The court’s conclusion that the evidence we have outlined above is irrelevant to the issue of bad faith, and what little probative value it has makes' only for a very weak inference of such conduct, simply fails to consider the evidence in the light of the controlling standards. The comment of the court demonstrates that it is engaging in the weighing or evaluation of inferences. White prevents us from so doing.
When the record we have discussed above is considered in the light most favorable to H & H Brokerage, it is sufficient to support the findings of the jury that there was affirmative misconduct in denying the claim without a good faith defense, and that the misconduct was oppressive in an attempt to avoid liability under the policy. The language of the motor cargo liability provisions, with H & H Brokerage an insured, covered loss and damage of property “while in the custody or control of the insured.” The underwriter, McClain, specifically stated that such coverage had been issued. Hay’s testimony established the control that met this policy requirement. Preston, responsible for both underwriting and claims, testified that the two words “custody and control,” when joined by the word “or,” required that only one of the conditions need be present. She then stated that Vanliner used the words together, and one could not exist without the other. This conflict and others in her testimony, together with the conflict in the basis *1130for the two denial letters and the testimony-concerning the financial difficulties of Vanliner and the status of its review committee, are all sufficient to create either the direct evidence required by the instructions on bad faith, or inferences that could reasonably be derived therefrom, to support the jury’s verdict under the instructions given by the court.
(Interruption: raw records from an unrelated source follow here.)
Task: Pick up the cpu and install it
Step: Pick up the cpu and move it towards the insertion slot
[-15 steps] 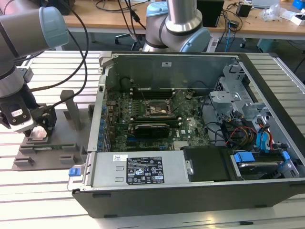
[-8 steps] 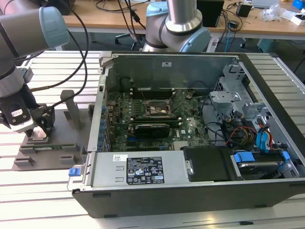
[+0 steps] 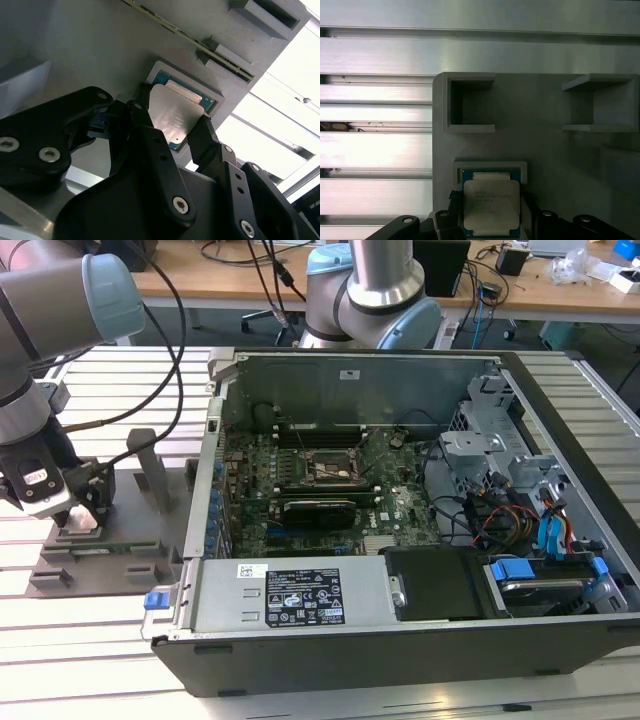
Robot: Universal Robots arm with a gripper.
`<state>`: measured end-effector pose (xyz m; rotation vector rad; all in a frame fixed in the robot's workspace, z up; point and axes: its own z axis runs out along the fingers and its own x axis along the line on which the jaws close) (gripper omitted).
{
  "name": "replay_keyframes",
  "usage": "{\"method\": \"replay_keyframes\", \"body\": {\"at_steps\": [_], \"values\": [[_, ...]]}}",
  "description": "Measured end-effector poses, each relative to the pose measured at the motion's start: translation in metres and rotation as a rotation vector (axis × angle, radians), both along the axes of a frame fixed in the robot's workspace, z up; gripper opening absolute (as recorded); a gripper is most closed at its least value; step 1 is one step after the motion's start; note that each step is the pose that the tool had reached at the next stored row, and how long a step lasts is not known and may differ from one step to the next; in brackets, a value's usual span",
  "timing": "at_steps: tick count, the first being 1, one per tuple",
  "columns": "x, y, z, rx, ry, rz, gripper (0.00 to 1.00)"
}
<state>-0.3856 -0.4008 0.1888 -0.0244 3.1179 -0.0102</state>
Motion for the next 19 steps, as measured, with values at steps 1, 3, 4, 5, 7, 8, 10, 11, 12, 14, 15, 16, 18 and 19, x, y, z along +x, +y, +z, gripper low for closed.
{"method": "replay_keyframes", "body": {"at_steps": [1,3,4,5,7,8,10,11,12,14,15,16,18,19], "values": [[0.0,0.0,0.0,0.0,0.0,0.0,0.55],[0.0,-0.0001,0.0,0.0,0.0,0.0,0.55],[0.0,-0.0001,0.0,0.0001,0.0,0.0,0.55],[0.0,-0.0002,0.0,0.0001,0.0,0.0,0.55],[0.0,-0.0002,0.0,0.0,0.0,0.0,0.55],[0.0,-0.0003,0.0,0.0,0.0,0.0,0.55],[0.0,-0.0003,0.0003,0.0001,-0.0001,0.0,0.55],[-0.0001,-0.0004,0.0015,0.0,-0.0001,0.0,0.55],[0.0,-0.0003,0.0059,0.0,0.0,0.0,0.55],[0.0,-0.0002,0.01,0.0,0.0,0.0,0.55],[0.0,-0.0001,0.0121,0.0,0.0,0.0,0.55],[0.0,-0.0001,0.0136,0.0,-0.0001,0.0,0.55],[0.0,0.0,0.0167,0.0,-0.0001,0.0,0.55],[0.0,0.0,0.0188,0.0,0.0,0.0,0.55]]}}
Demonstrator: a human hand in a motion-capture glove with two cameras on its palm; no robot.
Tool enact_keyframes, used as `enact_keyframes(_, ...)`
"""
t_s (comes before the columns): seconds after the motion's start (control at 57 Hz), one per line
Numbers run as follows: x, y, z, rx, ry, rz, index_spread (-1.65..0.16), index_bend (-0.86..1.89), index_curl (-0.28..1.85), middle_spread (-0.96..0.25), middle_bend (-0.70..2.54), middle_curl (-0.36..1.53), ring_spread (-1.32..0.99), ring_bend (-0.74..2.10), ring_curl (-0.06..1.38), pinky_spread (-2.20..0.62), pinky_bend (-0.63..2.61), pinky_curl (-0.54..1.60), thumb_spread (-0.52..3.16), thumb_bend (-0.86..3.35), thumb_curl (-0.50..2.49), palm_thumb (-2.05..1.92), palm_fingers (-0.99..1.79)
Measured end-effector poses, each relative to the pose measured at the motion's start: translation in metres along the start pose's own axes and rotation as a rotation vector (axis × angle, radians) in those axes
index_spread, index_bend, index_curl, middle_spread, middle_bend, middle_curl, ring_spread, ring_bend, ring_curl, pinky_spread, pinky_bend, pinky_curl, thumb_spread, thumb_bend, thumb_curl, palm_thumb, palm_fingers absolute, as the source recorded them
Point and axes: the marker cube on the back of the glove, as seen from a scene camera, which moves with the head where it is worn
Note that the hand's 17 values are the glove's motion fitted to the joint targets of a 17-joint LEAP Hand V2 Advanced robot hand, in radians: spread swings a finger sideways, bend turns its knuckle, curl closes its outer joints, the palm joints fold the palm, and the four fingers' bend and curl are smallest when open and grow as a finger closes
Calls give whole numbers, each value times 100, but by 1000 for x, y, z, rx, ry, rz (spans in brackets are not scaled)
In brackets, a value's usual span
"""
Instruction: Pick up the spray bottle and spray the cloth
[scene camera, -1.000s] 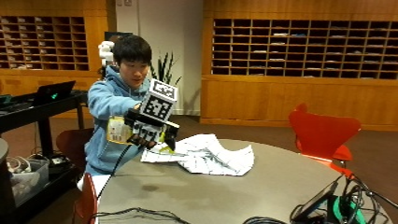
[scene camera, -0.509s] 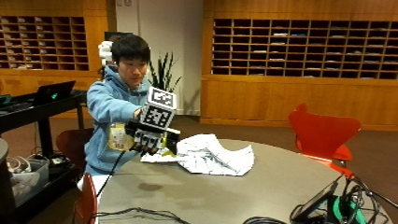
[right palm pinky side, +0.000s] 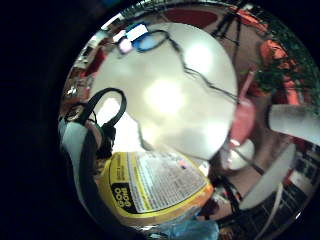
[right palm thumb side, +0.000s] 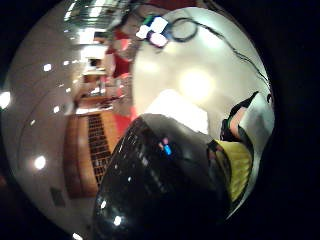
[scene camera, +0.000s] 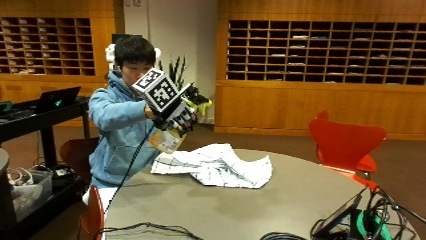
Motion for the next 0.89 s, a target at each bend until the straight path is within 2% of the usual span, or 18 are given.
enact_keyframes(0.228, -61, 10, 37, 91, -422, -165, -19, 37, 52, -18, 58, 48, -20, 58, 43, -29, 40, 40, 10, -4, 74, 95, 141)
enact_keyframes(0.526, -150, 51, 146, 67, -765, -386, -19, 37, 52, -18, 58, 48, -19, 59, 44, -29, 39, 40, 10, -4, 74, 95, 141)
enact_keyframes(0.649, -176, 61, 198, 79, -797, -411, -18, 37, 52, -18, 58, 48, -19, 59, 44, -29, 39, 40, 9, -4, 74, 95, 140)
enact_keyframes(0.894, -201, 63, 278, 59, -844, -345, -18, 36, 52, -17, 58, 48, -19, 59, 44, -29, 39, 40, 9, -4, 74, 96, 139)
The court’s comment today that the ambiguity of the contract provides a good faith defense for Vanliner, simply does not wash under the jury instructions. Whether extrinsic evidence of the meaning of the contract was admitted is beyond the point. The jury was instructed, first, to determine whether there was a contract for insurance, and, second, if there was, and they found it to be ambiguous or were uncertain of its meaning, to read it against Vanliner, the entity that drafted it. The jury was not required to make specific finding that there were ambiguities in the contract or resolve the conflicts, nor did it do so. The decisions relied upon by the court simply do not support the court’s position that if there is an ambiguity in the contract, reliance on one permissible construction is a good faith defense.
The motor cargo liability policy covering property in the “custody or control” of the insured was not ambiguous. The court today does not attempt to demonstrate more than one meaning for the phrase. Indeed, there can be no better answer to the argument of ambiguity than the statement of Preston that the two words, when coupled with the word “or,” led to a conclusion that one of the two conditions could create coverage. Preston blatantly ignored this plain meaning of the language by stating that Vanliner had always substituted “and” for “or”. This is simply not a permissible reading of the language.
This is a diversity case and perhaps we should not delve into the niceties of such issues under state law. I am compelled to dissent because I believe that the court today either picks and chooses from the record before us, or ignores it entirely, when our obligation is to consider the record in a light most favorable to H & H.
I would affirm the judgment of the district court in all respects.

. Gail Preston, Vice President of Underwriting and Claims Administration, stated that Vanliner wrote the policy and determined what kind of coverage it wanted to write. It belongs to the ISO (Insurance Services Office) which develops insurance policy language that members such as Vanliner can use. The motor cargo liability policy has a notation at the bottom indicating that it was a Vanliner form.